— WORK TO COMPLETE —
From the listing below, pull each line that includes "white".

— SUPPLIED ENTRIES —
════════════════
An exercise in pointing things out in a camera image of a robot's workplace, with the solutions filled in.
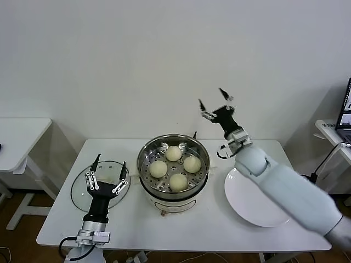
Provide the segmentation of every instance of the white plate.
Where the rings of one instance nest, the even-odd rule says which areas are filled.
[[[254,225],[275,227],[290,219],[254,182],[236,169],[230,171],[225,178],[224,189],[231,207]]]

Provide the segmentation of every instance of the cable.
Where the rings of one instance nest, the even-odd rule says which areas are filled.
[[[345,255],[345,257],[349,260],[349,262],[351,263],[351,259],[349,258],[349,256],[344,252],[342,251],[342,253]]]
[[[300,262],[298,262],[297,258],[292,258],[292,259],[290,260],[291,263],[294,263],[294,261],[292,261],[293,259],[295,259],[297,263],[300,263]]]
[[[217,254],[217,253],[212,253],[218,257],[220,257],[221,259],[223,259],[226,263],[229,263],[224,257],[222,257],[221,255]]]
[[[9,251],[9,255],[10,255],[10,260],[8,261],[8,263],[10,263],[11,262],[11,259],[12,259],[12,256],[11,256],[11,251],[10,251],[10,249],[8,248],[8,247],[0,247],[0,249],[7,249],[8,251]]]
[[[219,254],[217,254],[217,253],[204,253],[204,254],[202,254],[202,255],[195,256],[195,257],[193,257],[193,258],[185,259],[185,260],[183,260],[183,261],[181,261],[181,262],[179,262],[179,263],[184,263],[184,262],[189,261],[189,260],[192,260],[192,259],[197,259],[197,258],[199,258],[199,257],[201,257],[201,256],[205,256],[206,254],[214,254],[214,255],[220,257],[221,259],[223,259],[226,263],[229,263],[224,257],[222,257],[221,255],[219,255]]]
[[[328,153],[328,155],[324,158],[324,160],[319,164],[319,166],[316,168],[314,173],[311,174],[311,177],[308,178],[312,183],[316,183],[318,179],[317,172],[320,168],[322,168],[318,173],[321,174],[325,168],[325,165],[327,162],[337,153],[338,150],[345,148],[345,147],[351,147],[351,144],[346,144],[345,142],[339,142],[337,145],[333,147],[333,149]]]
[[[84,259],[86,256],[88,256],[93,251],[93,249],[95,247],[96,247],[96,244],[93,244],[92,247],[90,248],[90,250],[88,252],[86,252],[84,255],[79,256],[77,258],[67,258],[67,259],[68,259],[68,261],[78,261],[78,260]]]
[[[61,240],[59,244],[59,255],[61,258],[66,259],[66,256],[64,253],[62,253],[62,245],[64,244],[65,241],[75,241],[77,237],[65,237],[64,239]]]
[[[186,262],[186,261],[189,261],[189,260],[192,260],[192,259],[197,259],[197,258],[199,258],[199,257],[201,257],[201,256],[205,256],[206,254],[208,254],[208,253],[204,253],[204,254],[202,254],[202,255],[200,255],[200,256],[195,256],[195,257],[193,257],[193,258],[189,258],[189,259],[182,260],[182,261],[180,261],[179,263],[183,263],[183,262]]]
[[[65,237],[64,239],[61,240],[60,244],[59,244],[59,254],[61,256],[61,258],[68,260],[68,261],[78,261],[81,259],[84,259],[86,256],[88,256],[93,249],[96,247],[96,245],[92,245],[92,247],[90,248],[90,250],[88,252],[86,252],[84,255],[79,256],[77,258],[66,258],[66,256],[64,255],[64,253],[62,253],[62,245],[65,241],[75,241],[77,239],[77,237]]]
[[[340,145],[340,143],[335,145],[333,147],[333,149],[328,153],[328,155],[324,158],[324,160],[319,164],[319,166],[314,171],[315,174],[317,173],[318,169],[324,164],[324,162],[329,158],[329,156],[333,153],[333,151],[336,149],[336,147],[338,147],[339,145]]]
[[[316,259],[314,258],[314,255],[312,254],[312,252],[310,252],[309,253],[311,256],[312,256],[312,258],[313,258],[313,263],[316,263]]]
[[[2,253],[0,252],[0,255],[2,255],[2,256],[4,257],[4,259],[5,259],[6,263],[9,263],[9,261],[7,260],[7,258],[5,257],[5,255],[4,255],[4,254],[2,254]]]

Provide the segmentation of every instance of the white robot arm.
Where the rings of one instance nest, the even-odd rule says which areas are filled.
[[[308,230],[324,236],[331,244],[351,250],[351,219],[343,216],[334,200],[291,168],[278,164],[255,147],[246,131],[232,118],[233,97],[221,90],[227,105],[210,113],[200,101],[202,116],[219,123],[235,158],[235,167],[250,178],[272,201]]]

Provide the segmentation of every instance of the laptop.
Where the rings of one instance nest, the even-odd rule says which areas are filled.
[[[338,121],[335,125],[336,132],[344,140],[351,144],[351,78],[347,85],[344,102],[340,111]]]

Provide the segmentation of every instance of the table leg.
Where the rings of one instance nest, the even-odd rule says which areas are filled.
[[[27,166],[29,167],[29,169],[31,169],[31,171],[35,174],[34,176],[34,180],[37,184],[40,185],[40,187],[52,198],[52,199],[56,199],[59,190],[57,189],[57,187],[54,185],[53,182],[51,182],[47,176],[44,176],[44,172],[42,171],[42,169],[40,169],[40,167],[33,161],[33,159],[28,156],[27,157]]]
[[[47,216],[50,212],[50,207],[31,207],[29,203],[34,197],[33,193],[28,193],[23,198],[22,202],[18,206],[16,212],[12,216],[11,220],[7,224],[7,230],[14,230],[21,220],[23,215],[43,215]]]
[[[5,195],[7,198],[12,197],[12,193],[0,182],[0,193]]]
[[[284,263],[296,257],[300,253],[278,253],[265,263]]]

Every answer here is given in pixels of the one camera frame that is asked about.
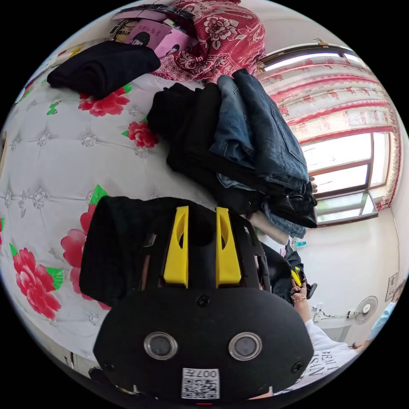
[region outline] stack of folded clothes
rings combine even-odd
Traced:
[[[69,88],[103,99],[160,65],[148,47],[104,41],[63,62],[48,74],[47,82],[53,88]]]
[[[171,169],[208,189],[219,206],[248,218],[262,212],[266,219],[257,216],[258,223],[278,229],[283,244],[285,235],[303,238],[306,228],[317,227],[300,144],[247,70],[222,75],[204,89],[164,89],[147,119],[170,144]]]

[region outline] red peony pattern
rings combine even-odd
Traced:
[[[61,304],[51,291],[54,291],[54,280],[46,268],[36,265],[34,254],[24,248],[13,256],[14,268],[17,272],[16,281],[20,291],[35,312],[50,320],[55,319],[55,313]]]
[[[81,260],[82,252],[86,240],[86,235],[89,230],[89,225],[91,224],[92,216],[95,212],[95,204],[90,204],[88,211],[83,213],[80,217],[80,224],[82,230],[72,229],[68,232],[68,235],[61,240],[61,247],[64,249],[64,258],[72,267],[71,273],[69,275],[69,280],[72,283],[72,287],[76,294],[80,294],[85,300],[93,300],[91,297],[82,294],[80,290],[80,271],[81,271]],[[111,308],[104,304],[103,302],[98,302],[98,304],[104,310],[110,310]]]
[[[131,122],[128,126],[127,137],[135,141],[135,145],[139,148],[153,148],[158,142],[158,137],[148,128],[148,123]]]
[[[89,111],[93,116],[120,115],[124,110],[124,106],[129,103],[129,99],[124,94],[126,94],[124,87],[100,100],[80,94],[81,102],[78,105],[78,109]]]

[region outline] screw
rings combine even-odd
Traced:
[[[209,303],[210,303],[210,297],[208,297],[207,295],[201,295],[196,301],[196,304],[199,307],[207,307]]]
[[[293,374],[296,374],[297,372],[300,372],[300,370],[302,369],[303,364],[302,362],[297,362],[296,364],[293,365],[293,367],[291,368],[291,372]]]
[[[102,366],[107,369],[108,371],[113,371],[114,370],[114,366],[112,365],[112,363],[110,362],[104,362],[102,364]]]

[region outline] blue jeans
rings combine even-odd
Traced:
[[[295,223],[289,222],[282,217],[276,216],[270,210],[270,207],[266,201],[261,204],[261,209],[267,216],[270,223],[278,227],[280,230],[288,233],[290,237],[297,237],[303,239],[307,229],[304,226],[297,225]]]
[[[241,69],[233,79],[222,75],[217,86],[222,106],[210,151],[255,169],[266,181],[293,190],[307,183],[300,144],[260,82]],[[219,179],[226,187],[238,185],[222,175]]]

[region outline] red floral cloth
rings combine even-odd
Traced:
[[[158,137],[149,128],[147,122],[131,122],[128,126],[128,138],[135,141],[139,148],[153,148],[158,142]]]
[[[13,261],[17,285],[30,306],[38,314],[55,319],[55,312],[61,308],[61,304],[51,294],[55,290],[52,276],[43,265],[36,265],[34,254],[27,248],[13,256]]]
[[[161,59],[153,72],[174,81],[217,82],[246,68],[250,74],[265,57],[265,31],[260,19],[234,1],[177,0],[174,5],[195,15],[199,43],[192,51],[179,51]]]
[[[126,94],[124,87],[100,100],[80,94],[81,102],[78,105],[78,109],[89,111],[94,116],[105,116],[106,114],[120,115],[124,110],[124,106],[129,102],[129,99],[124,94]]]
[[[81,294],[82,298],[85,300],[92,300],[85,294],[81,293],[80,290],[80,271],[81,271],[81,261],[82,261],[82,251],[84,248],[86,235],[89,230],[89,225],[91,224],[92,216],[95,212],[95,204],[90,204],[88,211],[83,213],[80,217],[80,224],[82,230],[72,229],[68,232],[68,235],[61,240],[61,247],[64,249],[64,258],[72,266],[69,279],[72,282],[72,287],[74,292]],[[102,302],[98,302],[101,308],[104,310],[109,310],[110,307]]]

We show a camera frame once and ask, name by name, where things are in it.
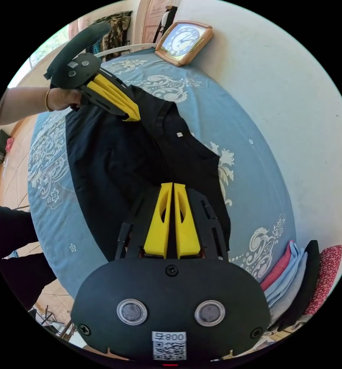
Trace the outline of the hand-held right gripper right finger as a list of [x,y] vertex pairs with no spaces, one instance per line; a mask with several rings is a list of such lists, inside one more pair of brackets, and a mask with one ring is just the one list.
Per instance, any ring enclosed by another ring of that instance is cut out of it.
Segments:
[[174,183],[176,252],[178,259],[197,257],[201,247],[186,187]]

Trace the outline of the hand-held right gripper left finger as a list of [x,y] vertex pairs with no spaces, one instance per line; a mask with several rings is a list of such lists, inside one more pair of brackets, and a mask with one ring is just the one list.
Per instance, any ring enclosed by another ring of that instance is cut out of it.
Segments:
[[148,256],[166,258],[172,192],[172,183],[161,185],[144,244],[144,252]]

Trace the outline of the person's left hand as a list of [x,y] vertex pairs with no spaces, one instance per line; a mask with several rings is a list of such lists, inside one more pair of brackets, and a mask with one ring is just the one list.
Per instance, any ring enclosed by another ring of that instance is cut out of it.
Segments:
════════════════
— PROBLEM SOLUTION —
Provide the segmentation of every instance of the white plate.
Provide the segmentation of every instance of the white robot arm.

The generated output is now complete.